A great rebuttal from Lorretta DiPietro in Scientific American below the Amazon review is required reading.
by Orson Swindle on Nov 4, 2005 2:13 PM EST reply actions
I’ve read the article but not the book. Frankly, my bullshit detector gets twitchy around Entines bio part of his biocultural theory, only because there really aren’t meaningful biological differences between the races. His theory begins with and encourages an assumed premise.
I’m far more interested in how the perception of athletes changed following racial integration. As a parallel, musical ability was considered an intellectual attribute until black people started playing jazz, then it became a ‘God-given gift’.
Also, just to be clear, even though sports ability doesn’t exclude intelligence, Kenny Irons is a moron — can’t forget that.
by JC on Nov 4, 2005 4:59 PM EST reply actions
I’m glad to see that rivalry knows no race… only school colors.
by Stranko Montana on Nov 5, 2005 11:35 AM EST reply actions
Anybody who relies on biological theories of race to explain anything is a total moron who should be confined to a colony of phrenologists. To quote Mr. Burns, “You have the brainpan of a stagecoach tilter.” Also, I am sick of hearing the white folks make the “why ya’ll’s gots to make everything so racial?” argument. Could we please get a moratorium on the Ward Connerly-style defenses of racial neutrality? Race matters. Period.
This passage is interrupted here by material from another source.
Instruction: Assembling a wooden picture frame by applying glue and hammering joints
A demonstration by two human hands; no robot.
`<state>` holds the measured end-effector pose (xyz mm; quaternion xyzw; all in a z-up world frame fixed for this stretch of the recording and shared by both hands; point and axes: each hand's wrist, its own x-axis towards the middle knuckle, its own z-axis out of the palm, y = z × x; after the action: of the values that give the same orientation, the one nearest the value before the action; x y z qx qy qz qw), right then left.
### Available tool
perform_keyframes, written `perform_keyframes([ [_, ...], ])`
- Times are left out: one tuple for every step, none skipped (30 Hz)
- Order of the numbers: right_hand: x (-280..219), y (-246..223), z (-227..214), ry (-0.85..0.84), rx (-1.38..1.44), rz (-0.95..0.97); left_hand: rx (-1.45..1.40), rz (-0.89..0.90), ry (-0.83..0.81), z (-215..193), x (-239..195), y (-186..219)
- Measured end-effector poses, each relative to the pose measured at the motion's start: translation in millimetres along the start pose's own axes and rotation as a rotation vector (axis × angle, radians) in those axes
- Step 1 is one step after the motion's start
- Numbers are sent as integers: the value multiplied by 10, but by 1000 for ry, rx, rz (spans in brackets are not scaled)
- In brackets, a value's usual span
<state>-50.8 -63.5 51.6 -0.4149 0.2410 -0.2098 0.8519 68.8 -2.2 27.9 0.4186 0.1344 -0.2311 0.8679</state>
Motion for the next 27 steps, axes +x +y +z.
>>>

by Stephen on Nov 5, 2005 5:02 PM EST reply actions
That excessive celebration call against Vandy the worst judgment call that I have ever seen.
by father figure on Nov 5, 2005 10:34 PM EST reply actions
Seconded. The officials made a slew of bad calls in the game—that was undoubtedly the worst.
by Orson Swindle on Nov 5, 2005 11:13 PM EST reply actions
Point of note: Paterno did first say that it was due to better practice facilities.
Incidentally, there are other reasons why black athletes could be better sprinters, etc. than white athletes that has nothing to do with genetics. One’s simple – geography. African American population percentage is still highest in the south, and it could easily be that a warmer climate leads to more track athletes.
Another reason is of course cultural – people tend to emulate the people they look up to. Black athletes dominate certain positions in the NFL (cornerback/wide receiver), so it makes sense that other people would follow in their tracks. I think this is even more true when it comes to college football – certain universities in areas with a lower African-American population percentage are well known for slow, strong positions (like Penn State with linebackers), and so, go fig, the (predominantly white) population in the area around it tends to produce linebackers.
I thought DeBerry may have stepped a bit over the line, but I think Paterno’s statement is right, and I think it has nothing to do with any genetic disposition (which is complete crap).
I don’t think Southerners are genetically predisposed to liking country music, but someone from the South is still more likely to be a country music fan than someone from the North.